Он думал быстро в такт шагам и, перепрыгивая над канавками, перепрыгивал с одного варианта на другой. Нет, туда «куда надо», не надо! Им верить нельзя. Вот обещали ведь мне не трогать Львиную, а сами устроили облаву. Правда, никого не поймали: у ребят из «республики», видать, своя есть неплохая служба: и сами все ушли, и Колокольцеву спасли. Кстати, почему бы мне с ней не… Нет, сейчас не до романов. Прежде всего я должен обнародовать свое несогласие с правительством. Танки идут по Праге, танки идут по пряже / чешских селений готических, / пренебрегая зодчеством… Что-то получается! Улететь в Москву? Собрать журналистов? Обнародовать мнение? Вступиться за Горбаневскую? Это — мировая сенсация! Один против всех!

Он перепрыгнул черех ручеек, отделяющий пансионат от Литфонда, и зашагал по писательской территории Там уже шла продажа газеты «Правда». За процессом отечески наблюдали секретарь Союза писателей СССР, председатель иностранной комиссии СП СССР Семен Михайлович Кочевой и секретарь СП СССР по оргвопросам и член бюро МГК Юрий Онуфриевич Юрченко, оба объемные и надежные товарищи. Оба приехали на недельку слегка передохнуть от сложных задач, возложенных на них Партией.

— Ян, хочешь забавную историю расскажу? — спросил Юрченко мятущегося поэта и не дожидаясь ответа стал рассказывать: — Оказывается, у нас здесь объявилась своя Чехословакия, «Свободная Республика Карадаг» в Львиной бухте; каково? И вот, в полном соответствии с глобальными событиями, день в день, час в час, местная администрация организовала ликвидацию буржуазной демократии; каково? Правда, говорят, что в отличие от дубчековской компании здешним республиканцам удалось подорвать; каково?
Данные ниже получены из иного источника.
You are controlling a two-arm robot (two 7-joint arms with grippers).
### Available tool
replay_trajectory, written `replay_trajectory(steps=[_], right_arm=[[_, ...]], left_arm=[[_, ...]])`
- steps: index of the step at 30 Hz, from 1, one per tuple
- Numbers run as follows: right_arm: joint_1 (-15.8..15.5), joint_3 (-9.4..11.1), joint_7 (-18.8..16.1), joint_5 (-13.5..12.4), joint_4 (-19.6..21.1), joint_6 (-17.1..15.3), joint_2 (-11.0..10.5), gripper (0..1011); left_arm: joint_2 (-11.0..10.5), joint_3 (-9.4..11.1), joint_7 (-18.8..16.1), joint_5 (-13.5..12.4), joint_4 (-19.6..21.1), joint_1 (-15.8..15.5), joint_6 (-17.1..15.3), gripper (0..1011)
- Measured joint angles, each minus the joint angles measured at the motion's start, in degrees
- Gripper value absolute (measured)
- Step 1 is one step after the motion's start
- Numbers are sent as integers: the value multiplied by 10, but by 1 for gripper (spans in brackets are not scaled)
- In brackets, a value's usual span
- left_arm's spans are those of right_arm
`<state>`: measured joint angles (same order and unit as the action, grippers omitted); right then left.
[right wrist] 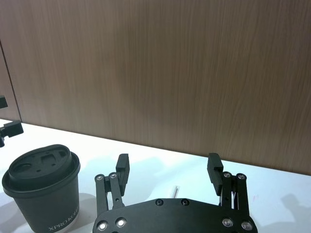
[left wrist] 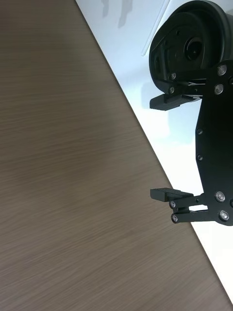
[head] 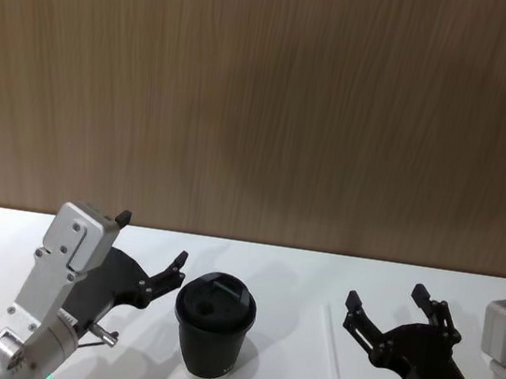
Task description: Pick up the straw with one hand, pass it to the other hand, and insert it into the cup.
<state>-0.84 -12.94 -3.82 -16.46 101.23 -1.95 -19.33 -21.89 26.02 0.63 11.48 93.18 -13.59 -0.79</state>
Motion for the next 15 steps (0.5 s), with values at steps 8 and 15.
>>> replay_trajectory(steps=[8,15], right_arm=[[0,0,0,0,0,0,0,1001],[0,0,0,0,0,0,0,1001]], left_arm=[[0,0,0,0,0,0,0,1003],[0,0,0,0,0,0,0,1003]])
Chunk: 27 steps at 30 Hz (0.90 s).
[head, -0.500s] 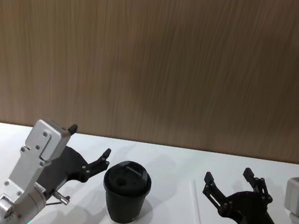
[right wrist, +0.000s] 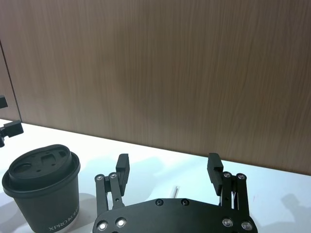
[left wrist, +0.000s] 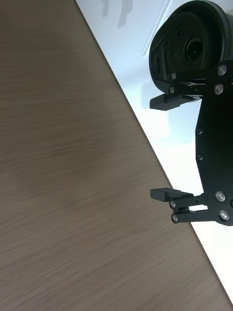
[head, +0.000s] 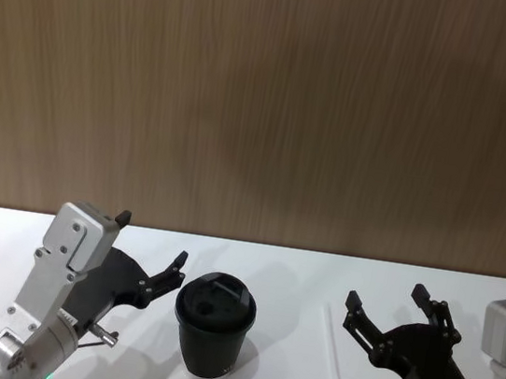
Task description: Pick up the straw with one hand, pass it to the other hand, and insert it into the cup.
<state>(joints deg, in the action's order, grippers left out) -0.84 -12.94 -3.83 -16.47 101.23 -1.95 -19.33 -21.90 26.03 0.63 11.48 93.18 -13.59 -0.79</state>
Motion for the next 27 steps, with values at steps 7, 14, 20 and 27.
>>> replay_trajectory(steps=[7,14,20,27], right_arm=[[0,0,0,0,0,-2,0,1001],[2,3,4,2,9,-28,-2,1001],[5,3,10,5,25,-79,-6,1001],[7,2,17,8,46,-144,-9,1001]], left_arm=[[0,0,0,0,0,0,0,1003],[0,0,0,0,0,0,0,1003],[0,0,0,0,0,0,0,1003],[0,0,0,0,0,0,0,1003]])
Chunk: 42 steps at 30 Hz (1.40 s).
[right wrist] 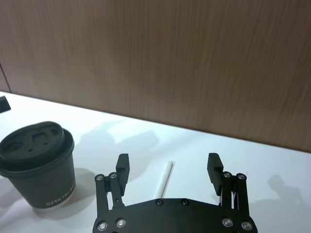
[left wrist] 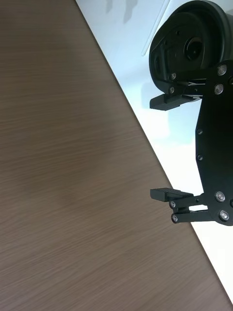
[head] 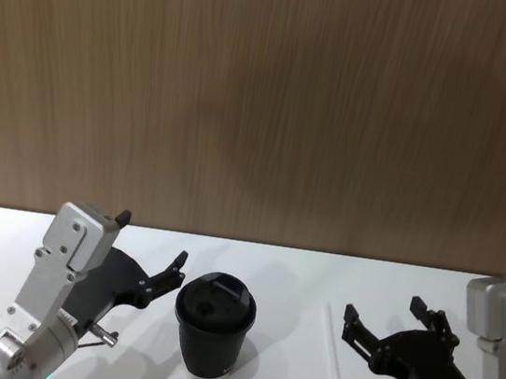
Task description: Pick up the straw with one hand, pass it to the other hand, and insert it into the cup.
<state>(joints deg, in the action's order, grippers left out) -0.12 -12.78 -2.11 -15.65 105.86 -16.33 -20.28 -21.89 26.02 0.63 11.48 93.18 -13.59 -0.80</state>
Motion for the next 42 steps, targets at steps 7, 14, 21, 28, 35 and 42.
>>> replay_trajectory(steps=[7,14,21,28,35,42], right_arm=[[-2,-3,5,0,22,-71,-2,1001],[-9,-8,6,0,38,-128,-7,1001],[-14,-13,4,3,44,-169,-15,1001],[-12,-22,0,10,42,-195,-20,1001],[-1,-31,-2,17,31,-215,-17,1001],[14,-38,-1,23,14,-232,-6,1001]], left_arm=[[0,0,0,0,0,0,0,1003],[0,0,0,0,0,0,0,1003],[0,0,0,0,0,0,0,1002],[0,0,0,0,0,0,0,1003],[0,0,0,0,0,0,0,1003],[0,0,0,0,0,0,0,1003]])
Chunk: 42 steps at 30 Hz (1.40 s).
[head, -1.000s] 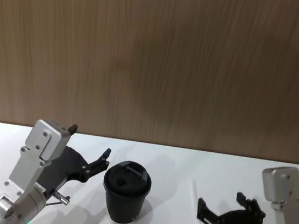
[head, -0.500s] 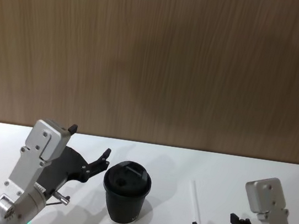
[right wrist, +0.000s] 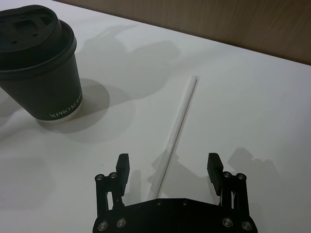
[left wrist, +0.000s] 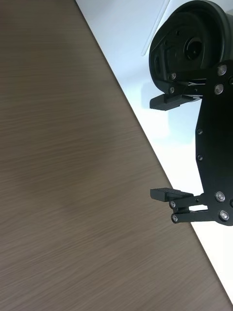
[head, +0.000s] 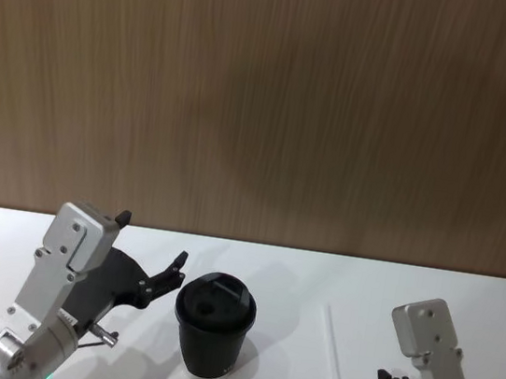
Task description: Pick up the straw with one hand, pass it to the other hand, and insert it into the cup.
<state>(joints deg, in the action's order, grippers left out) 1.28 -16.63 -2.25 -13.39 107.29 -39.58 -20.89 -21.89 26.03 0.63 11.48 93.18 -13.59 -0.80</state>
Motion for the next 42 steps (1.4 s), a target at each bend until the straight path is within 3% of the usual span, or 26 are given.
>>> replay_trajectory(steps=[20,39,42], right_arm=[[32,-3,6,8,-51,-17,32,1001],[28,10,8,10,-55,-26,46,1001],[26,11,8,10,-53,-28,47,965]], left_arm=[[0,0,0,0,0,0,0,1004],[0,0,0,0,0,0,0,1003],[0,0,0,0,0,0,0,1003]])
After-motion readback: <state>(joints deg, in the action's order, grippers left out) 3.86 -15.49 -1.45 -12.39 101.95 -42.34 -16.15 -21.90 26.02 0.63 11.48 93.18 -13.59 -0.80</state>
Он, конечно, знал, что Тушинский в курсе дела, однако, насидев в своих партийных креслах основательную хитрожопость, закидывал удочку с лакмусовой бумажечкой, чтобы по реакции Яна проверить настроение всей фронды. Между тем благоверный супруг ветреной Ралиссы, классик Ленинианы товарищ Кочевой в ответ на юрченковское «каково?» только запрокидывал башкенц и произносил «хо-хо, хо-хо», изображая аристократа.

Тушинский же, отлично понимая намерения Юрченко, скрестил руки на груди, подергал донкихотовской ногою и мрачно спросил:

— А это правда, Юра (они были на юр-юр в связи с пинг-понгом на комсомольской ниве), это правда, что Политбюро Чехословакии и особенно генсек Дубчек подвергаются избиениям и особенно старается лично товарищ Шелест?

И не дожидась ответа, пошел в своем направлении, то есть в неопределенность.